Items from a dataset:
____
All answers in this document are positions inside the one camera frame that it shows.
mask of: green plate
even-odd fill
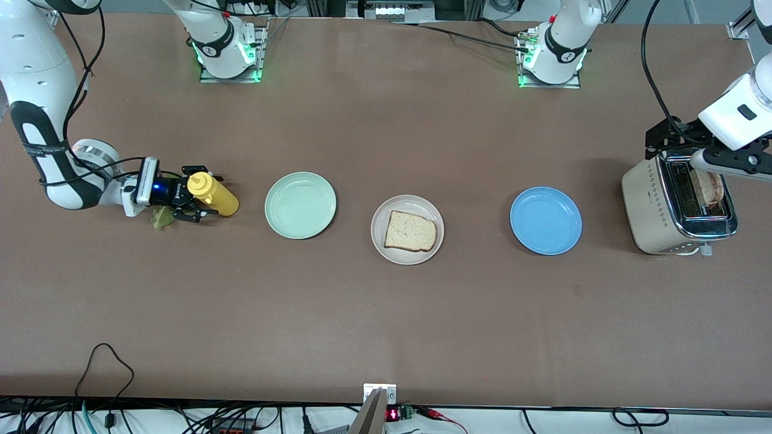
[[[337,199],[326,179],[299,171],[278,180],[266,197],[266,219],[271,229],[291,239],[322,232],[333,220]]]

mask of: yellow bottle cap
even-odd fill
[[[188,191],[193,196],[209,196],[216,188],[217,181],[205,171],[196,172],[188,178]]]

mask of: teal cable
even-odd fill
[[[80,411],[83,413],[83,418],[86,420],[86,426],[89,427],[89,431],[91,431],[91,434],[97,434],[97,431],[94,429],[93,423],[91,423],[91,419],[89,418],[89,413],[86,410],[86,400],[83,400],[83,404],[80,406]]]

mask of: brown tabletop
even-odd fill
[[[91,52],[98,18],[72,22]],[[481,23],[445,25],[507,42]],[[242,207],[161,232],[149,212],[58,209],[3,122],[0,394],[71,394],[107,341],[137,371],[134,396],[356,402],[383,381],[437,404],[772,409],[772,188],[728,180],[740,230],[713,258],[633,243],[620,180],[662,119],[640,30],[600,26],[581,90],[534,90],[517,87],[506,50],[297,19],[272,41],[263,83],[205,85],[174,16],[108,15],[70,136],[169,170],[206,164]],[[685,120],[751,64],[722,26],[653,26],[649,45]],[[335,220],[305,241],[274,233],[263,209],[294,171],[337,192]],[[532,254],[510,230],[513,199],[534,185],[582,212],[564,255]],[[371,241],[374,211],[401,194],[445,220],[419,266]],[[127,377],[106,352],[93,369],[84,394]]]

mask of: plate
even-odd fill
[[[271,229],[291,239],[322,232],[333,220],[337,199],[333,186],[307,171],[278,180],[266,196],[266,219]]]
[[[434,247],[428,252],[409,252],[402,249],[385,248],[386,229],[392,211],[409,212],[432,220],[437,226],[437,242],[435,242]],[[378,207],[373,215],[373,222],[370,224],[370,235],[373,238],[375,248],[384,258],[400,265],[415,265],[428,260],[437,253],[445,236],[445,224],[442,222],[439,211],[430,201],[418,196],[401,195],[390,198]]]
[[[510,209],[510,225],[517,239],[542,255],[571,250],[581,236],[581,214],[574,201],[551,187],[520,193]]]

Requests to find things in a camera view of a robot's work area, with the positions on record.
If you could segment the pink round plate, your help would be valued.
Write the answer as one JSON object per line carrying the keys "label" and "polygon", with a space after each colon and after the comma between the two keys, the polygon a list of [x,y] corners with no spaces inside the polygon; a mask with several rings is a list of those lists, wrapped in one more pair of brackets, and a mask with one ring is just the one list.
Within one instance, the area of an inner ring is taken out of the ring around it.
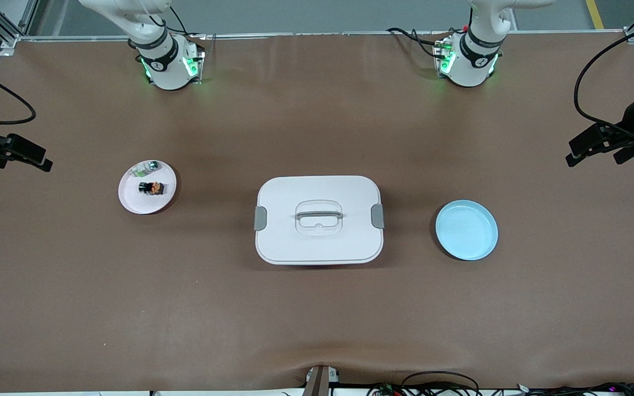
{"label": "pink round plate", "polygon": [[[128,169],[121,177],[117,189],[118,200],[121,205],[127,211],[141,215],[154,214],[165,210],[174,202],[174,198],[176,198],[178,193],[178,176],[172,166],[158,159],[147,159],[144,161],[158,161],[161,163],[161,168],[143,178],[131,177],[128,175]],[[144,195],[138,190],[140,182],[163,183],[165,185],[165,193],[159,196]]]}

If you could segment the blue round plate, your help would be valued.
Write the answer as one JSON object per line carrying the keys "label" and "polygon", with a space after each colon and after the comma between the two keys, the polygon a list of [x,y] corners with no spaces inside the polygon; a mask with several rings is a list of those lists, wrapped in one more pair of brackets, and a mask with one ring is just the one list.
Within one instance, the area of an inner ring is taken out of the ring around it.
{"label": "blue round plate", "polygon": [[455,200],[443,205],[435,218],[434,231],[442,248],[463,261],[489,256],[500,236],[490,211],[471,200]]}

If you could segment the white lidded storage box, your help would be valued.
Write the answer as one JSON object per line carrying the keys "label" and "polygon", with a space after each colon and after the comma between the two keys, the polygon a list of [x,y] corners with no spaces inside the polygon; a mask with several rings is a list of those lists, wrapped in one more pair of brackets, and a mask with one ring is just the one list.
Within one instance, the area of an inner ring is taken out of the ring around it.
{"label": "white lidded storage box", "polygon": [[[267,263],[284,266],[328,266],[368,263],[384,246],[384,229],[374,228],[372,205],[380,190],[361,175],[277,177],[259,189],[256,206],[267,209],[267,225],[255,232],[256,252]],[[340,211],[334,228],[303,228],[296,213]]]}

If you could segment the brown table mat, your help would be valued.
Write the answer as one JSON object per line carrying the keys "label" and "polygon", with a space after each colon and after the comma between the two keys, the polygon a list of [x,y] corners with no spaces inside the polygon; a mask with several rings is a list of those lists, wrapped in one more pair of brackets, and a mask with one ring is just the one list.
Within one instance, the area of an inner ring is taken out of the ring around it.
{"label": "brown table mat", "polygon": [[[0,169],[0,393],[292,388],[319,364],[365,383],[634,382],[634,160],[565,161],[589,124],[575,80],[618,37],[513,34],[475,89],[392,35],[217,40],[178,92],[149,85],[125,42],[20,43],[0,82],[38,116],[0,134],[54,165]],[[178,176],[147,215],[117,193],[143,160]],[[322,174],[377,184],[381,254],[264,262],[262,184]],[[489,256],[438,242],[455,200],[495,218]]]}

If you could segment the green push button switch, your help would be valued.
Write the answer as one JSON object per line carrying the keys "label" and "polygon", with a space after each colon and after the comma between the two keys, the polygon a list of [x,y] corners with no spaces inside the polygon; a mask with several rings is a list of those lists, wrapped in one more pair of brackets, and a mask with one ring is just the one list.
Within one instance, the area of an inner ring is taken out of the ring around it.
{"label": "green push button switch", "polygon": [[161,163],[158,161],[141,161],[129,168],[128,175],[131,177],[143,178],[158,171],[160,168]]}

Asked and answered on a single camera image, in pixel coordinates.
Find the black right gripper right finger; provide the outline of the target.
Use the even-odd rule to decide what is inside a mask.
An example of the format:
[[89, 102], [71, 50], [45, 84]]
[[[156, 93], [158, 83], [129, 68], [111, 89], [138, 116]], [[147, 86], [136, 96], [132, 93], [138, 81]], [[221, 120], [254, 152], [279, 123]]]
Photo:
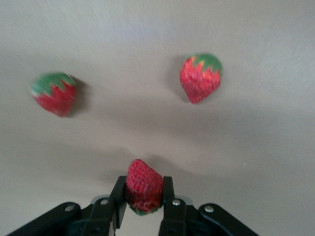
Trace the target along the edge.
[[217, 204], [196, 209], [175, 196], [172, 177], [164, 177], [163, 220], [160, 236], [255, 236], [247, 227]]

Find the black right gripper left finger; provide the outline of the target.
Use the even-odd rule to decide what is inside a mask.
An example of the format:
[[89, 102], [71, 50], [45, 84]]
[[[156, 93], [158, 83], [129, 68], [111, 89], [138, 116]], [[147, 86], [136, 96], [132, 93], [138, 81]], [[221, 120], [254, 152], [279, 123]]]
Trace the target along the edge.
[[10, 236], [114, 236], [126, 209], [126, 177], [120, 176], [110, 195], [94, 198], [82, 209], [65, 202], [14, 230]]

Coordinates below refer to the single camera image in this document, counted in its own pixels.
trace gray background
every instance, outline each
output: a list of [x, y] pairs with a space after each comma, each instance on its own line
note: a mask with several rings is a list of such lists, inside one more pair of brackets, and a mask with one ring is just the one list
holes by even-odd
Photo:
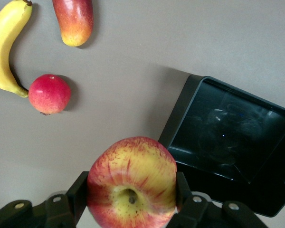
[[[81, 47], [62, 42], [51, 1], [33, 2], [11, 68], [25, 88], [61, 75], [72, 98], [43, 116], [0, 90], [0, 208], [67, 190], [122, 138], [157, 140], [189, 73], [285, 107], [285, 0], [93, 0], [94, 31]], [[285, 228], [285, 207], [261, 218]], [[86, 210], [78, 227], [98, 225]]]

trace small red fruit
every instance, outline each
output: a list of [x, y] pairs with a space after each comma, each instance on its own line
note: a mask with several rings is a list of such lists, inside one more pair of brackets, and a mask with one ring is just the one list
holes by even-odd
[[30, 103], [44, 115], [60, 113], [70, 97], [70, 87], [57, 75], [41, 75], [28, 90]]

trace banana
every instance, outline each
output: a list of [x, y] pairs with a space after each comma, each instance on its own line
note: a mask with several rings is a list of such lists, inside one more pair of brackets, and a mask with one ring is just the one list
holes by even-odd
[[28, 97], [28, 91], [21, 88], [10, 71], [10, 49], [32, 13], [30, 0], [12, 0], [0, 11], [0, 89]]

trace large apple
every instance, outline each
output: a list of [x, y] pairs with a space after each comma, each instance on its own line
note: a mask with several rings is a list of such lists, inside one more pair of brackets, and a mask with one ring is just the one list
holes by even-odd
[[94, 25], [92, 1], [53, 0], [53, 7], [63, 42], [72, 47], [84, 44]]
[[171, 154], [151, 138], [126, 138], [93, 164], [87, 206], [102, 228], [160, 228], [174, 214], [175, 188]]

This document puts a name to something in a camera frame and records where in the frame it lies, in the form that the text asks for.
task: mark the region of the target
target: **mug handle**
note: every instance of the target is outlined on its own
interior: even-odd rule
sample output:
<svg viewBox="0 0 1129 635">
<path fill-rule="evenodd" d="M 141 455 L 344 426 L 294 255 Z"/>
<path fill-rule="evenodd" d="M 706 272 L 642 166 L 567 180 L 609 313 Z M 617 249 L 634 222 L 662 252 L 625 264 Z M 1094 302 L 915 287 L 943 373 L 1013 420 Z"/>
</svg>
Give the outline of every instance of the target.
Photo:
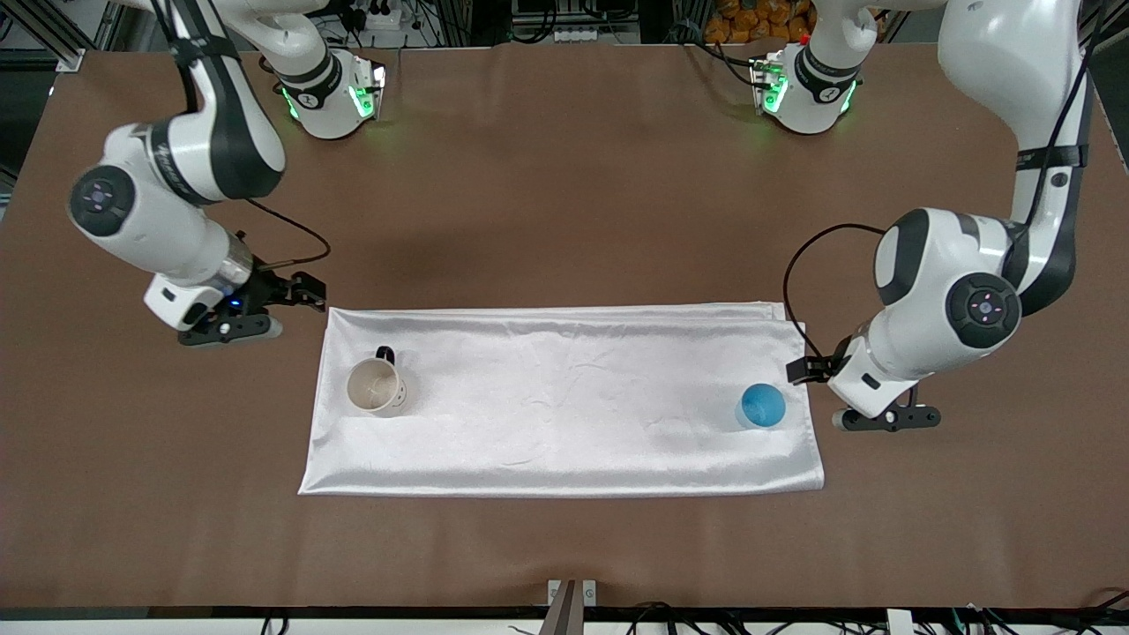
<svg viewBox="0 0 1129 635">
<path fill-rule="evenodd" d="M 376 349 L 376 358 L 384 359 L 385 362 L 392 364 L 393 366 L 396 365 L 396 354 L 394 350 L 392 350 L 391 346 L 378 347 Z"/>
</svg>

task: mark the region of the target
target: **table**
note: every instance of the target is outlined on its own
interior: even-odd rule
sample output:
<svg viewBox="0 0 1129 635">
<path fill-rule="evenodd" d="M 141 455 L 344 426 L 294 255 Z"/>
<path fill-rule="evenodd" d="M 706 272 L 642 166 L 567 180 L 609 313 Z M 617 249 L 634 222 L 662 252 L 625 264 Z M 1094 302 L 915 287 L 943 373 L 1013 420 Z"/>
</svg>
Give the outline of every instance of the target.
<svg viewBox="0 0 1129 635">
<path fill-rule="evenodd" d="M 288 155 L 268 201 L 333 243 L 309 271 L 342 307 L 778 301 L 831 224 L 1010 207 L 1009 132 L 927 45 L 877 46 L 819 137 L 758 119 L 676 46 L 409 51 L 383 121 L 339 141 L 288 121 L 247 62 Z M 938 428 L 841 433 L 813 388 L 822 492 L 299 498 L 324 316 L 279 308 L 278 340 L 181 348 L 141 304 L 149 276 L 65 214 L 107 131 L 181 99 L 167 55 L 89 54 L 0 229 L 0 606 L 508 606 L 576 577 L 610 606 L 1069 607 L 1126 583 L 1129 179 L 1101 118 L 1069 294 L 922 383 Z M 266 260 L 317 249 L 246 203 L 209 214 Z M 857 234 L 793 279 L 826 348 L 879 307 Z"/>
</svg>

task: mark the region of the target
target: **white cloth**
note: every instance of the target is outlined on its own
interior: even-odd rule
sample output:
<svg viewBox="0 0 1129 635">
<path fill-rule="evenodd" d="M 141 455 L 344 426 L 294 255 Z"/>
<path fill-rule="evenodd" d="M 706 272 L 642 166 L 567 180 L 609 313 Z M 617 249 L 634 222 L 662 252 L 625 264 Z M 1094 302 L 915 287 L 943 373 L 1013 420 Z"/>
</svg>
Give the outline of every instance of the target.
<svg viewBox="0 0 1129 635">
<path fill-rule="evenodd" d="M 331 308 L 299 494 L 654 497 L 823 487 L 804 354 L 779 304 Z M 377 347 L 408 381 L 401 416 L 345 394 Z M 784 420 L 744 429 L 745 388 L 777 386 Z"/>
</svg>

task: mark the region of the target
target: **white mug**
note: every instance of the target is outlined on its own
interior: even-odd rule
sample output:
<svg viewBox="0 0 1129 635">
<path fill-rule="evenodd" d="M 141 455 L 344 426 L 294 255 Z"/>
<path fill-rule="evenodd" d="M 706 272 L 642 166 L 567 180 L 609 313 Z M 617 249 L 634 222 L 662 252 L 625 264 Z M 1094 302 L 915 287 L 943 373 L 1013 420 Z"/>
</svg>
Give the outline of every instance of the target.
<svg viewBox="0 0 1129 635">
<path fill-rule="evenodd" d="M 376 349 L 376 356 L 349 371 L 345 386 L 349 401 L 378 417 L 395 417 L 408 401 L 408 386 L 396 369 L 396 354 L 391 347 Z"/>
</svg>

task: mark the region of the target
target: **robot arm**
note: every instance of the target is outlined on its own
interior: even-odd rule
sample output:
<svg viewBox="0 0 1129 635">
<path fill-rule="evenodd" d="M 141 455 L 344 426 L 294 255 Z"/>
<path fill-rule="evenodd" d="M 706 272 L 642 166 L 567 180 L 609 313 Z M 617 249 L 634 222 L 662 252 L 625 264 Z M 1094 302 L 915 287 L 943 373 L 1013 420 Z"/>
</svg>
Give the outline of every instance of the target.
<svg viewBox="0 0 1129 635">
<path fill-rule="evenodd" d="M 152 10 L 150 0 L 115 1 Z M 326 46 L 304 14 L 324 9 L 327 2 L 215 0 L 215 11 L 270 63 L 282 84 L 290 116 L 318 139 L 338 139 L 378 116 L 385 69 L 349 51 Z"/>
<path fill-rule="evenodd" d="M 184 332 L 182 342 L 226 341 L 216 333 L 224 323 L 245 327 L 240 334 L 277 334 L 263 306 L 321 307 L 324 288 L 305 275 L 282 280 L 265 270 L 201 206 L 269 194 L 286 164 L 281 141 L 211 1 L 155 5 L 167 14 L 176 35 L 170 50 L 189 68 L 202 107 L 112 131 L 102 160 L 71 190 L 71 219 L 100 247 L 156 273 L 145 302 Z"/>
<path fill-rule="evenodd" d="M 867 7 L 903 11 L 931 9 L 945 0 L 817 0 L 820 21 L 806 44 L 788 44 L 753 69 L 756 107 L 800 134 L 815 134 L 834 125 L 850 107 L 859 68 L 878 37 Z"/>
<path fill-rule="evenodd" d="M 795 381 L 826 381 L 854 410 L 848 429 L 904 408 L 920 380 L 984 357 L 1022 316 L 1061 296 L 1074 276 L 1074 226 L 1092 88 L 1075 25 L 1079 0 L 949 2 L 939 59 L 949 80 L 1012 129 L 1021 151 L 1009 220 L 918 209 L 878 244 L 875 284 L 885 308 L 831 358 L 789 365 Z M 1043 147 L 1062 113 L 1048 158 Z M 1042 192 L 1039 190 L 1043 174 Z"/>
</svg>
____
**Prompt**. Your task is to copy every line in the entries that holds the string "image".

**Written solution**.
Asked and answered on a single camera image, in pixel coordinates.
Coordinates below refer to the single camera image in this document, counted in its own pixels.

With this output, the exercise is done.